By comparison, the ultrasound instrument in the doctor’s office uses a single transducer to register and record images of the human body.
Alyeska also encouraged vendors to make improvements in the magnetic pigs.
“They’ve done a pretty good job keeping up with technology,” said Hackney. “As a result, we have a pretty good idea of what the inside of the pipe looks like.”
He likened Alyeska’s new pigs to race cars. “Pigs come in different sizes, shapes and configurations, and other companies buy the taxicab models,” he said.
Most of the pipeline’s corrosion has stemmed from external forces such as water over the years. At 30, Hackney said the line is still relatively young by industry standards.
“Age is less important than maintenance and the characteristics of the contents of the pipeline,” he explained. “For example, the guys who manufacture our magnetic pigs run a pipeline in northern Canada that has to be replaced every two years.”

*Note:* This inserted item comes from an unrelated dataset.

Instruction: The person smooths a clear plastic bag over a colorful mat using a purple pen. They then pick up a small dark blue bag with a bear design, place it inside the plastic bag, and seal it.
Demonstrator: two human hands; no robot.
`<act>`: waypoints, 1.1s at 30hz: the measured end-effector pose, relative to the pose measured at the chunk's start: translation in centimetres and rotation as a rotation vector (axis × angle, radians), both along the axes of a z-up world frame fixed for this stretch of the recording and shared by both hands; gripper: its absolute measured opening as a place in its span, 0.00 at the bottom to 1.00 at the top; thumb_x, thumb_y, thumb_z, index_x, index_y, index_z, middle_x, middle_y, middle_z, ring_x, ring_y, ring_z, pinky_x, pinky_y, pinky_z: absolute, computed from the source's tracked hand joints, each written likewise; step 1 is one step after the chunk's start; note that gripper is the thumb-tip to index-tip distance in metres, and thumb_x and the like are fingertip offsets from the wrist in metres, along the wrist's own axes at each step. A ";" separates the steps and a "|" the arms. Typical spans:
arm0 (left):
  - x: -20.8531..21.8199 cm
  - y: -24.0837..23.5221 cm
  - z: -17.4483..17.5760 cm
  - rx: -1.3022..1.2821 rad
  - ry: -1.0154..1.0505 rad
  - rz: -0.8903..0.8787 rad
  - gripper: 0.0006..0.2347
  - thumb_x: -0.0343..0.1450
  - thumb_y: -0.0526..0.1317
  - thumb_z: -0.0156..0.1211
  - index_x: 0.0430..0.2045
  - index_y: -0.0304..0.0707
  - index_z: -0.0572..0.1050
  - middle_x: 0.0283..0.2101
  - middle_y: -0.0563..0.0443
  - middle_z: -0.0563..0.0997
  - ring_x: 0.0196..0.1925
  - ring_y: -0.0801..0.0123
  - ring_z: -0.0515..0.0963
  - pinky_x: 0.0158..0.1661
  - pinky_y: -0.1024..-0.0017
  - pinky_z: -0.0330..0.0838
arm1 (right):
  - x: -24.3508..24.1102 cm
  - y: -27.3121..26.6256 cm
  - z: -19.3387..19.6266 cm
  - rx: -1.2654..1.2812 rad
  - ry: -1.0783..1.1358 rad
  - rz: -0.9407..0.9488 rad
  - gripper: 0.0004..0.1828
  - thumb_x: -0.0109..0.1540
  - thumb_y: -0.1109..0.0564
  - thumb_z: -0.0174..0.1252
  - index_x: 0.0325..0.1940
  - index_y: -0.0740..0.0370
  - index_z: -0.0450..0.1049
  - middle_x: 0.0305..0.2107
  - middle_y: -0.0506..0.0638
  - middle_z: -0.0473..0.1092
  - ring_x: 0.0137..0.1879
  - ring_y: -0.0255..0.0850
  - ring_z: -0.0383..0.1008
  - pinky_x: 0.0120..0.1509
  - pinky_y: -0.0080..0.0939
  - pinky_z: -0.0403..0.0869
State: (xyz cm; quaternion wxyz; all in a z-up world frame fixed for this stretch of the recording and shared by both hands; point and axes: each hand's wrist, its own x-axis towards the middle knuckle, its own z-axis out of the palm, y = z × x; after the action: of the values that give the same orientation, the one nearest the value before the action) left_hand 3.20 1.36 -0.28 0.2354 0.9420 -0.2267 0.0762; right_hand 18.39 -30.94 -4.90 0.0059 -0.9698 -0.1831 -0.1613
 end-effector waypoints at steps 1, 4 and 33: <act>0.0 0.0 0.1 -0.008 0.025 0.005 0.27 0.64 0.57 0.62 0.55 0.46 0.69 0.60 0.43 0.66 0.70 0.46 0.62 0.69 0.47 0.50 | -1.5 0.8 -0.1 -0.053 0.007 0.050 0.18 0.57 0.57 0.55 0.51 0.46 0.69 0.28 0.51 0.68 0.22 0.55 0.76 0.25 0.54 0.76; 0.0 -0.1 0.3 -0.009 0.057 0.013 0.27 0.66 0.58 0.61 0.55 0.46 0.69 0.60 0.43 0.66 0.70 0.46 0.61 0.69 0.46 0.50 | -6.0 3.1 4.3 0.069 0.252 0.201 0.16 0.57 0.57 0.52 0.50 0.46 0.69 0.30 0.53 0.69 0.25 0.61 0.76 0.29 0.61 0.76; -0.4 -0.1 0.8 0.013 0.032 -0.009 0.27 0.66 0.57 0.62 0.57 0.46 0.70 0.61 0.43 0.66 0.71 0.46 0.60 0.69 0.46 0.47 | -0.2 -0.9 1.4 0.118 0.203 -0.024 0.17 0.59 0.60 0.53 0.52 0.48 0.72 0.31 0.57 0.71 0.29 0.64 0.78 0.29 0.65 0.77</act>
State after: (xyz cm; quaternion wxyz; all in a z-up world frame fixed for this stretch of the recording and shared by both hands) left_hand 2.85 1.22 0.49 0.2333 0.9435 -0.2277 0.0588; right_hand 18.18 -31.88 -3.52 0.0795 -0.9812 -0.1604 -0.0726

Hackney said that pipeline transports a highly corrosive product.
Smaller models coming
More advances in pig technology also may be under way.
Hackney said an instrument that can detect cracks in the pipeline, ostensibly called a “crack” pig is currently being developed, but Alyeska does not anticipate having a big need for it.

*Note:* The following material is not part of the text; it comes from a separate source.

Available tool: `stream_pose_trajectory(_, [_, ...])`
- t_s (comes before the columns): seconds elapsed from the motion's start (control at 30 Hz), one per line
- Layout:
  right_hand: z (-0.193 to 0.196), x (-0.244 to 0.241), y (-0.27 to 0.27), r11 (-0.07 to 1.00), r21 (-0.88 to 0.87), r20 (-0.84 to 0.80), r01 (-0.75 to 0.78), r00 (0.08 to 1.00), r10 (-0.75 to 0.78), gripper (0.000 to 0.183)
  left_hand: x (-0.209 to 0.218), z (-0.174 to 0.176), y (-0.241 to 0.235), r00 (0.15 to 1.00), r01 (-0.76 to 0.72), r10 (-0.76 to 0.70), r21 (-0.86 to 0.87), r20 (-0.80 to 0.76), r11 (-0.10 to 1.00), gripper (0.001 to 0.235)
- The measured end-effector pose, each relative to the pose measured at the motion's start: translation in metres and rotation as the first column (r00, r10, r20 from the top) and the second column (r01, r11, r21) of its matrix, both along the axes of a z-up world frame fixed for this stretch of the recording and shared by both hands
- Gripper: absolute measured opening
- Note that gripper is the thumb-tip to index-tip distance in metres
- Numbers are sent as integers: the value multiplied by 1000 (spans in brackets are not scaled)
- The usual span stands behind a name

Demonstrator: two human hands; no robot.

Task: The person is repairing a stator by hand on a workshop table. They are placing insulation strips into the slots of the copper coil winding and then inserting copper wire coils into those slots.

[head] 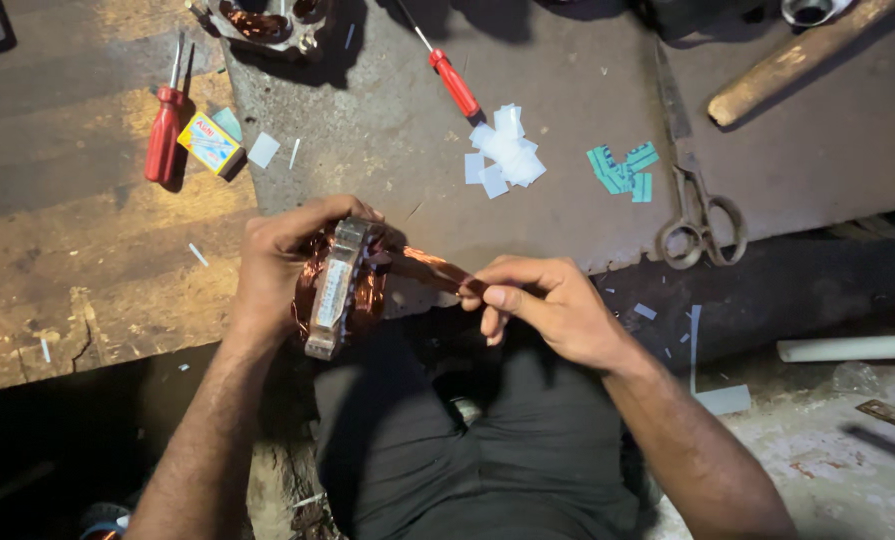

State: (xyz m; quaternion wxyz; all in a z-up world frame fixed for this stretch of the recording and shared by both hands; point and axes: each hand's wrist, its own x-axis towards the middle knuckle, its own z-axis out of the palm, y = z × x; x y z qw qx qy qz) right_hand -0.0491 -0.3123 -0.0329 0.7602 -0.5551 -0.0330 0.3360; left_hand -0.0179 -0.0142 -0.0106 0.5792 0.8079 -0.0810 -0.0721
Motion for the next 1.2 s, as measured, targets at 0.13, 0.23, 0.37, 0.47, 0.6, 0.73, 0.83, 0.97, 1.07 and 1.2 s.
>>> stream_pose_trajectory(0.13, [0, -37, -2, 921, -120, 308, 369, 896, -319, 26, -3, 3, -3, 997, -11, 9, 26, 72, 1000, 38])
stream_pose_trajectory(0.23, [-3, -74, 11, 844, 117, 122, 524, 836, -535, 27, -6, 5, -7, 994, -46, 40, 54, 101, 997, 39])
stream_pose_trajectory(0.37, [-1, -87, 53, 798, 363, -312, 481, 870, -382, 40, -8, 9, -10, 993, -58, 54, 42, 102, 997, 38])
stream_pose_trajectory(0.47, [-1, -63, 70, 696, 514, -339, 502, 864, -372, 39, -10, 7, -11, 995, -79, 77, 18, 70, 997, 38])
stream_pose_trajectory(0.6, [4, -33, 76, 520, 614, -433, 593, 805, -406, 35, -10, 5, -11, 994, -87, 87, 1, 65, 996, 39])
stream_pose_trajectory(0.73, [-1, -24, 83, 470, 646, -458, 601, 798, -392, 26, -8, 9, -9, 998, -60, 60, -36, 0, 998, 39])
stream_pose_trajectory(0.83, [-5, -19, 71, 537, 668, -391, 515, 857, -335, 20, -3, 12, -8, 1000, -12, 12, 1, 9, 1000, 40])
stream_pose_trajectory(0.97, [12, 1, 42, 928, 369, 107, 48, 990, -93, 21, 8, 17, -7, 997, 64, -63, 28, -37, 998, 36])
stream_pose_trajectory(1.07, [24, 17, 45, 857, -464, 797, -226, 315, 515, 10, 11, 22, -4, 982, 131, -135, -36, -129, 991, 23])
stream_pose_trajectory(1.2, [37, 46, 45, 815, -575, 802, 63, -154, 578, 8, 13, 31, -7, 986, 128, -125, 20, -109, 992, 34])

“We have really good steel, and our pipe isn’t prone to cracking,” he said. “We have no evidence that we are susceptible to cracks. But we look for it every time we dig up the pipe.”
The last time Alyeska took a look? In June, said Hackney.
Despite their increasing sophistication, smart pigs do have limitations. Current models can be too big to navigate many pipes. To remedy this, the industry envisions smaller, svelter robots that move under their own power and go wherever an operator directs them, no matter the direction of the flow of oil (or natural gas in gas pipelines). These robots will require much lighter sensors, and researchers are looking at a number of techniques.
J. Bruce Nestleroth and Richard J. Davis, of Battelle, based in Columbus, Ohio, describe one sensing method in an article published on Aug. 30 in the journal Nondestructive Testing and Evaluation International. They use a device that moves through a pipeline while rotating pairs of permanent magnets around a central axis, stirring up powerful “eddy currents” in the surrounding metal. Variations in these currents can paint a detailed picture of the pipeline’s walls.
—Petroleum News staff writer Alan Bailey contributed to this article.